GOAL OF THE EXERCISE:
Copy all of the records word for word.

_ _ _ _ _

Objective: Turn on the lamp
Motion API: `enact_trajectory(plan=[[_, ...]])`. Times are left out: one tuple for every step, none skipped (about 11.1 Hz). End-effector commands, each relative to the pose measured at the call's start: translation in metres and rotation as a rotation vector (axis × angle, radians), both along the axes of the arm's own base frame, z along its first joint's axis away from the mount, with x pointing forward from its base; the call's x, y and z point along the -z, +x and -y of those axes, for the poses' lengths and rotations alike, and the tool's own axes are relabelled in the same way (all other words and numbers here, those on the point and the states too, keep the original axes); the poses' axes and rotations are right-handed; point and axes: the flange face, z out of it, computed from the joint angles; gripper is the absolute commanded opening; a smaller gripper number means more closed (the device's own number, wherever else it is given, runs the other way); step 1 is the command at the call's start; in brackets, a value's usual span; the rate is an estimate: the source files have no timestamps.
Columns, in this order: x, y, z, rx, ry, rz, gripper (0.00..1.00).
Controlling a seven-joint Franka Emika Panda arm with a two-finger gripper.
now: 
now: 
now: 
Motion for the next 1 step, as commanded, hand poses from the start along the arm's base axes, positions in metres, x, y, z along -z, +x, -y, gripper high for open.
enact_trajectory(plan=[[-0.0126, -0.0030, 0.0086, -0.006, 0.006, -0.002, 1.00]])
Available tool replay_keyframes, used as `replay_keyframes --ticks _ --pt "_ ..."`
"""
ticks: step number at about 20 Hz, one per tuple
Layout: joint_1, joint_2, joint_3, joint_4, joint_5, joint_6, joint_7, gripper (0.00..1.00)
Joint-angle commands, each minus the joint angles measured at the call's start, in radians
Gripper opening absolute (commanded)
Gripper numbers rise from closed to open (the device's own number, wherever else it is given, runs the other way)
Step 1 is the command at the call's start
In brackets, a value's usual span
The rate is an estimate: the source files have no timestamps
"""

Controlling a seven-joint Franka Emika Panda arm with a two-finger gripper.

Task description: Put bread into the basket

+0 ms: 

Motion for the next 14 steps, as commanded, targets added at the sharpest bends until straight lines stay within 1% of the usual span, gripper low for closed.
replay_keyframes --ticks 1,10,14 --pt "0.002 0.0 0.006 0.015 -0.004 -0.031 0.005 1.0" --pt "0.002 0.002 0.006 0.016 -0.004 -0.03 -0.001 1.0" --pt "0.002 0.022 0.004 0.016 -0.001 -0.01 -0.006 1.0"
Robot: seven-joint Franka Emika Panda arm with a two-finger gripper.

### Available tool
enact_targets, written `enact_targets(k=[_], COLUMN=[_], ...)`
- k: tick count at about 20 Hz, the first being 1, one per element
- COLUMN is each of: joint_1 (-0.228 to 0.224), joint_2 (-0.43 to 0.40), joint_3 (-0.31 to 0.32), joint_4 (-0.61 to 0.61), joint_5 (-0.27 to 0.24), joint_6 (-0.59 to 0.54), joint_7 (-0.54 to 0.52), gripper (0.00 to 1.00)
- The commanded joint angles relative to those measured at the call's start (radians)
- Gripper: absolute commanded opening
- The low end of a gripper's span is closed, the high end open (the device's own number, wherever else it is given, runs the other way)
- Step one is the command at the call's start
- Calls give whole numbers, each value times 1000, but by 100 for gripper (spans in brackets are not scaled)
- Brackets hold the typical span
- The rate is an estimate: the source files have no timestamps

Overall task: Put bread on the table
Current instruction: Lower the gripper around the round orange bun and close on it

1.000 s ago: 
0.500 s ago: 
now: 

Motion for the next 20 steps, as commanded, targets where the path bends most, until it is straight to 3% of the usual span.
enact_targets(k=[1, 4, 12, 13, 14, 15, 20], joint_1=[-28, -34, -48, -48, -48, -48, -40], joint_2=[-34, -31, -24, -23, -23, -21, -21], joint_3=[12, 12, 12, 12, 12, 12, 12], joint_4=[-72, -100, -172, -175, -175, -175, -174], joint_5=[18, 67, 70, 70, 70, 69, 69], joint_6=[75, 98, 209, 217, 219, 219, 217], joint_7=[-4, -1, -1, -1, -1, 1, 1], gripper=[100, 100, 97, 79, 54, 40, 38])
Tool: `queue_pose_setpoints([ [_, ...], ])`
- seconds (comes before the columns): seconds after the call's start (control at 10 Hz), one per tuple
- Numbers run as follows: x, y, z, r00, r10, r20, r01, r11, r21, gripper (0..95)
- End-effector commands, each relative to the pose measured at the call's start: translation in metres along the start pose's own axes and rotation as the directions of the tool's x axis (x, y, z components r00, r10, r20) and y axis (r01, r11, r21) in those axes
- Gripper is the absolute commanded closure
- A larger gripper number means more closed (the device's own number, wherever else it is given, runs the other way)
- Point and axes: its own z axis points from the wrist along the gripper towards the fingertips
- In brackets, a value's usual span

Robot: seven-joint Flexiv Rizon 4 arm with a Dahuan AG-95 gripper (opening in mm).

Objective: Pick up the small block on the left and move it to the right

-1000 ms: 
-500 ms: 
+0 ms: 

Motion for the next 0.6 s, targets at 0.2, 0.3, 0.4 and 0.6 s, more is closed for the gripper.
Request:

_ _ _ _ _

EXPECTED ANSWER:
Objective: Turn on the lamp
Motion API: `enact_trajectory(plan=[[_, ...]])`. Times are left out: one tuple for every step, none skipped (about 11.1 Hz). End-effector commands, each relative to the pose measured at the call's start: translation in metres and rotation as a rotation vector (axis × angle, radians), both along the axes of the arm's own base frame, z along its first joint's axis away from the mount, with x pointing forward from its base; the call's x, y and z point along the -z, +x and -y of those axes, for the poses' lengths and rotations alike, and the tool's own axes are relabelled in the same way (all other words and numbers here, those on the point and the states too, keep the original axes); the poses' axes and rotations are right-handed; point and axes: the flange face, z out of it, computed from the joint angles; gripper is the absolute commanded opening; a smaller gripper number means more closed (the device's own number, wherever else it is given, runs the other way); step 1 is the command at the call's start; in brackets, a value's usual span; the rate is an estimate: the source files have no timestamps.
Columns, in this order: x, y, z, rx, ry, rz, gripper (0.00..1.00).
Controlling a seven-joint Franka Emika Panda arm with a two-finger gripper.
now: 
now: 
now: 
Motion for the next 1 step, as commanded, hand poses from the start along the arm's base axes, positions in metres, x, y, z along -z, +x, -y, gripper high for open.
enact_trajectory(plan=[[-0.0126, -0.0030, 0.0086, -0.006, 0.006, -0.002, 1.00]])
Available tool replay_keyframes, used as `replay_keyframes --ticks _ --pt "_ ..."`
"""
ticks: step number at about 20 Hz, one per tuple
Layout: joint_1, joint_2, joint_3, joint_4, joint_5, joint_6, joint_7, gripper (0.00..1.00)
Joint-angle commands, each minus the joint angles measured at the call's start, in radians
Gripper opening absolute (commanded)
Gripper numbers rise from closed to open (the device's own number, wherever else it is given, runs the other way)
Step 1 is the command at the call's start
In brackets, a value's usual span
The rate is an estimate: the source files have no timestamps
"""

Controlling a seven-joint Franka Emika Panda arm with a two-finger gripper.

Task description: Put bread into the basket

+0 ms: 

Motion for the next 14 steps, as commanded, targets added at the sharpest bends until straight lines stay within 1% of the usual span, gripper low for closed.
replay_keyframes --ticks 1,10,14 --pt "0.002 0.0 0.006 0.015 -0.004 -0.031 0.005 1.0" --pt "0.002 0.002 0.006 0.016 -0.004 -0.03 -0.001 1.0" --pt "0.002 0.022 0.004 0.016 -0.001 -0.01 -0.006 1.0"
Robot: seven-joint Franka Emika Panda arm with a two-finger gripper.

### Available tool
enact_targets, written `enact_targets(k=[_], COLUMN=[_], ...)`
- k: tick count at about 20 Hz, the first being 1, one per element
- COLUMN is each of: joint_1 (-0.228 to 0.224), joint_2 (-0.43 to 0.40), joint_3 (-0.31 to 0.32), joint_4 (-0.61 to 0.61), joint_5 (-0.27 to 0.24), joint_6 (-0.59 to 0.54), joint_7 (-0.54 to 0.52), gripper (0.00 to 1.00)
- The commanded joint angles relative to those measured at the call's start (radians)
- Gripper: absolute commanded opening
- The low end of a gripper's span is closed, the high end open (the device's own number, wherever else it is given, runs the other way)
- Step one is the command at the call's start
- Calls give whole numbers, each value times 1000, but by 100 for gripper (spans in brackets are not scaled)
- Brackets hold the typical span
- The rate is an estimate: the source files have no timestamps

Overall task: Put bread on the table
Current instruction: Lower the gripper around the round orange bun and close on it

1.000 s ago: 
0.500 s ago: 
now: 

Motion for the next 20 steps, as commanded, targets where the path bends most, until it is straight to 3% of the usual span.
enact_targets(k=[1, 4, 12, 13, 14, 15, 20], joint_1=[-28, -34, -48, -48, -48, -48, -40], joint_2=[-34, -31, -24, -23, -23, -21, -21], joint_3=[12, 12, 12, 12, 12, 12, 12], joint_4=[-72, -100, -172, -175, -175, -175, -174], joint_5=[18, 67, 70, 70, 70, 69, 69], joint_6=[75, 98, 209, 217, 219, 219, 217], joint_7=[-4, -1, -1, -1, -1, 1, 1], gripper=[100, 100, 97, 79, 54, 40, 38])
Tool: `queue_pose_setpoints([ [_, ...], ])`
- seconds (comes before the columns): seconds after the call's start (control at 10 Hz), one per tuple
- Numbers run as follows: x, y, z, r00, r10, r20, r01, r11, r21, gripper (0..95)
- End-effector commands, each relative to the pose measured at the call's start: translation in metres along the start pose's own axes and rotation as the directions of the tool's x axis (x, y, z components r00, r10, r20) and y axis (r01, r11, r21) in those axes
- Gripper is the absolute commanded closure
- A larger gripper number means more closed (the device's own number, wherever else it is given, runs the other way)
- Point and axes: its own z axis points from the wrist along the gripper towards the fingertips
- In brackets, a value's usual span

Robot: seven-joint Flexiv Rizon 4 arm with a Dahuan AG-95 gripper (opening in mm).

Objective: Pick up the small block on the left and move it to the right

-1000 ms: 
-500 ms: 
+0 ms: 

Motion for the next 0.6 s, targets at 0.2, 0.3, 0.4 and 0.6 s, more is closed for the gripper.
Request:

Output for the exercise is now complete.